RECORDS FOR THE EXERCISE:
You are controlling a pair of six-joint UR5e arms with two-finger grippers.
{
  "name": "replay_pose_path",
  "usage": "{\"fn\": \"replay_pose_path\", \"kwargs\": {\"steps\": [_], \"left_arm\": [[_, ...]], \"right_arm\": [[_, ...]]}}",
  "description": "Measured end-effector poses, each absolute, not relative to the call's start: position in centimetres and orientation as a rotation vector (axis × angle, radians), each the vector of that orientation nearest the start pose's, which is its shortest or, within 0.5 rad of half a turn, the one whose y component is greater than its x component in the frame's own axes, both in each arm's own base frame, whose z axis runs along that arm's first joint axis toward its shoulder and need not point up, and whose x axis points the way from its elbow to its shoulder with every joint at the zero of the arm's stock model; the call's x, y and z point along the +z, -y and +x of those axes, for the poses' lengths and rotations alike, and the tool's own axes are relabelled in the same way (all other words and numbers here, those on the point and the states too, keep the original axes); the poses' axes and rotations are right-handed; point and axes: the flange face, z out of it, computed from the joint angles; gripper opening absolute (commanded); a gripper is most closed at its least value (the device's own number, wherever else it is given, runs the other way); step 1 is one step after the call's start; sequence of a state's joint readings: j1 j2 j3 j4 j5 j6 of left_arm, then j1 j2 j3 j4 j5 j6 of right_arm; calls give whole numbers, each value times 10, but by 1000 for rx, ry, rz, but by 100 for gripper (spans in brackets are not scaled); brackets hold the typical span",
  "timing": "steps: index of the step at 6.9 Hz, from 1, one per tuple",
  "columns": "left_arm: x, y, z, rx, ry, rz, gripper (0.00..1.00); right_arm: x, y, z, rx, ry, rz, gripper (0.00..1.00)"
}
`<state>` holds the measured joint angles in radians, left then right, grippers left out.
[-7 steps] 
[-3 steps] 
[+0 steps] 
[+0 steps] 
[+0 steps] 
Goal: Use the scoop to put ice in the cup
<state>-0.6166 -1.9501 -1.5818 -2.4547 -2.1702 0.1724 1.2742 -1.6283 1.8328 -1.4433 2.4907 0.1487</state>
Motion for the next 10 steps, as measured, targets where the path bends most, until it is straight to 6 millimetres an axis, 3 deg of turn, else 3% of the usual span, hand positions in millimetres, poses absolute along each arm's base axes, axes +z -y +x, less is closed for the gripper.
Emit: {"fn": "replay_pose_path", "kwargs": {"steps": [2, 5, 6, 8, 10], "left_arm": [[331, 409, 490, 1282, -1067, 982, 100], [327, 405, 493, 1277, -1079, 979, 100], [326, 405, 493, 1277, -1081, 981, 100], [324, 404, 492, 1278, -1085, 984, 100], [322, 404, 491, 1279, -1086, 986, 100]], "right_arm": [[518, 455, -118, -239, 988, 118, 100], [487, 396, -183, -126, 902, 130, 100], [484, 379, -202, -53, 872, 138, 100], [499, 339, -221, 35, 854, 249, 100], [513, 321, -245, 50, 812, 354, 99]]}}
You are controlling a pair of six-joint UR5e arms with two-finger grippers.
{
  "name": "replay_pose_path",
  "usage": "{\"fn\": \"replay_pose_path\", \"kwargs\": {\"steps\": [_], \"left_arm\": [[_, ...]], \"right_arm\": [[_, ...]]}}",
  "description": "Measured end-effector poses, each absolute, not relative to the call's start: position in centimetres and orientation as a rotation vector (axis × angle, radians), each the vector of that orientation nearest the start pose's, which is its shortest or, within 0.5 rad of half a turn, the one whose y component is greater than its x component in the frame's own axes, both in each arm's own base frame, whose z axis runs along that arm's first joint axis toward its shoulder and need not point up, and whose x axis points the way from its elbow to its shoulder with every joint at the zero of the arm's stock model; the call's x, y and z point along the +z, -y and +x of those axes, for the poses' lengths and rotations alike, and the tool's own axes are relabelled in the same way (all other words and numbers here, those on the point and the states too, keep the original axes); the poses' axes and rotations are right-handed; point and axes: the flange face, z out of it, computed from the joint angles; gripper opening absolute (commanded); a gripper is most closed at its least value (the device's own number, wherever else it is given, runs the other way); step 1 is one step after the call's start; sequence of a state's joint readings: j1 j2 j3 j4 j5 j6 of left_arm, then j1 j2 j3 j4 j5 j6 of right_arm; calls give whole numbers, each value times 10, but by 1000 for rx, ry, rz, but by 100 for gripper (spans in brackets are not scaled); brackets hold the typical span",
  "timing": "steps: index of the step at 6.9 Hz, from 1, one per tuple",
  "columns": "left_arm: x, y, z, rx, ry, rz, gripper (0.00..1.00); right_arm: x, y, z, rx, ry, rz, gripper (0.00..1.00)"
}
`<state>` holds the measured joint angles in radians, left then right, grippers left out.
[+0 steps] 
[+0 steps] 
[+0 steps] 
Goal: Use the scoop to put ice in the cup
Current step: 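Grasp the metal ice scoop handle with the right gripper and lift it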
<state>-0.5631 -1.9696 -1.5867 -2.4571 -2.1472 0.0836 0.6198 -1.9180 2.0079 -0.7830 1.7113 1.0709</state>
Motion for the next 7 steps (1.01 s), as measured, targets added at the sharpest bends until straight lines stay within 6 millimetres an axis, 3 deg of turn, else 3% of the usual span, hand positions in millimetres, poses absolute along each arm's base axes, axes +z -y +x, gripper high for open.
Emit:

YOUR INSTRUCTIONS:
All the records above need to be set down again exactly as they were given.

REPLY TO THE EXERCISE:
You are controlling a pair of six-joint UR5e arms with two-finger grippers.
{
  "name": "replay_pose_path",
  "usage": "{\"fn\": \"replay_pose_path\", \"kwargs\": {\"steps\": [_], \"left_arm\": [[_, ...]], \"right_arm\": [[_, ...]]}}",
  "description": "Measured end-effector poses, each absolute, not relative to the call's start: position in centimetres and orientation as a rotation vector (axis × angle, radians), each the vector of that orientation nearest the start pose's, which is its shortest or, within 0.5 rad of half a turn, the one whose y component is greater than its x component in the frame's own axes, both in each arm's own base frame, whose z axis runs along that arm's first joint axis toward its shoulder and need not point up, and whose x axis points the way from its elbow to its shoulder with every joint at the zero of the arm's stock model; the call's x, y and z point along the +z, -y and +x of those axes, for the poses' lengths and rotations alike, and the tool's own axes are relabelled in the same way (all other words and numbers here, those on the point and the states too, keep the original axes); the poses' axes and rotations are right-handed; point and axes: the flange face, z out of it, computed from the joint angles; gripper opening absolute (commanded); a gripper is most closed at its least value (the device's own number, wherever else it is given, runs the other way); step 1 is one step after the call's start; sequence of a state's joint readings: j1 j2 j3 j4 j5 j6 of left_arm, then j1 j2 j3 j4 j5 j6 of right_arm; calls give whole numbers, each value times 10, but by 1000 for rx, ry, rz, but by 100 for gripper (spans in brackets are not scaled); brackets hold the typical span",
  "timing": "steps: index of the step at 6.9 Hz, from 1, one per tuple",
  "columns": "left_arm: x, y, z, rx, ry, rz, gripper (0.00..1.00); right_arm: x, y, z, rx, ry, rz, gripper (0.00..1.00)"
}
`<state>` holds the measured joint angles in radians, left then right, grippers left out.
[-7 steps] 
[-3 steps] 
[+0 steps] 
[+0 steps] 
[+0 steps] 
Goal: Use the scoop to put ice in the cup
<state>-0.6166 -1.9501 -1.5818 -2.4547 -2.1702 0.1724 1.2742 -1.6283 1.8328 -1.4433 2.4907 0.1487</state>
Motion for the next 10 steps, as measured, targets where the path bends most, until it is straight to 6 millimetres an axis, 3 deg of turn, else 3% of the usual span, hand positions in millimetres, poses absolute along each arm's base axes, axes +z -y +x, less is closed for the gripper.
Emit: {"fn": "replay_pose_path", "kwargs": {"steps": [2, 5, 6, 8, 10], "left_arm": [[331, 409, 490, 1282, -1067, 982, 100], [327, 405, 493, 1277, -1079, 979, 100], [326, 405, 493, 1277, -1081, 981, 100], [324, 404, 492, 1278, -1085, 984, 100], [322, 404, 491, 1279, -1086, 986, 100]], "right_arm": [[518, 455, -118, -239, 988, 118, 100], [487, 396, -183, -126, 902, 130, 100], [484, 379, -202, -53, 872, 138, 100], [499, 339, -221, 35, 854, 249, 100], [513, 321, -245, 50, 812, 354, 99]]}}
You are controlling a pair of six-joint UR5e arms with two-finger grippers.
{
  "name": "replay_pose_path",
  "usage": "{\"fn\": \"replay_pose_path\", \"kwargs\": {\"steps\": [_], \"left_arm\": [[_, ...]], \"right_arm\": [[_, ...]]}}",
  "description": "Measured end-effector poses, each absolute, not relative to the call's start: position in centimetres and orientation as a rotation vector (axis × angle, radians), each the vector of that orientation nearest the start pose's, which is its shortest or, within 0.5 rad of half a turn, the one whose y component is greater than its x component in the frame's own axes, both in each arm's own base frame, whose z axis runs along that arm's first joint axis toward its shoulder and need not point up, and whose x axis points the way from its elbow to its shoulder with every joint at the zero of the arm's stock model; the call's x, y and z point along the +z, -y and +x of those axes, for the poses' lengths and rotations alike, and the tool's own axes are relabelled in the same way (all other words and numbers here, those on the point and the states too, keep the original axes); the poses' axes and rotations are right-handed; point and axes: the flange face, z out of it, computed from the joint angles; gripper opening absolute (commanded); a gripper is most closed at its least value (the device's own number, wherever else it is given, runs the other way); step 1 is one step after the call's start; sequence of a state's joint readings: j1 j2 j3 j4 j5 j6 of left_arm, then j1 j2 j3 j4 j5 j6 of right_arm; calls give whole numbers, each value times 10, but by 1000 for rx, ry, rz, but by 100 for gripper (spans in brackets are not scaled); brackets hold the typical span",
  "timing": "steps: index of the step at 6.9 Hz, from 1, one per tuple",
  "columns": "left_arm: x, y, z, rx, ry, rz, gripper (0.00..1.00); right_arm: x, y, z, rx, ry, rz, gripper (0.00..1.00)"
}
`<state>` holds the measured joint angles in radians, left then right, grippers left out.
[+0 steps] 
[+0 steps] 
[+0 steps] 
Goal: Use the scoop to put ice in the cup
Current step: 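Grasp the metal ice scoop handle with the right gripper and lift it
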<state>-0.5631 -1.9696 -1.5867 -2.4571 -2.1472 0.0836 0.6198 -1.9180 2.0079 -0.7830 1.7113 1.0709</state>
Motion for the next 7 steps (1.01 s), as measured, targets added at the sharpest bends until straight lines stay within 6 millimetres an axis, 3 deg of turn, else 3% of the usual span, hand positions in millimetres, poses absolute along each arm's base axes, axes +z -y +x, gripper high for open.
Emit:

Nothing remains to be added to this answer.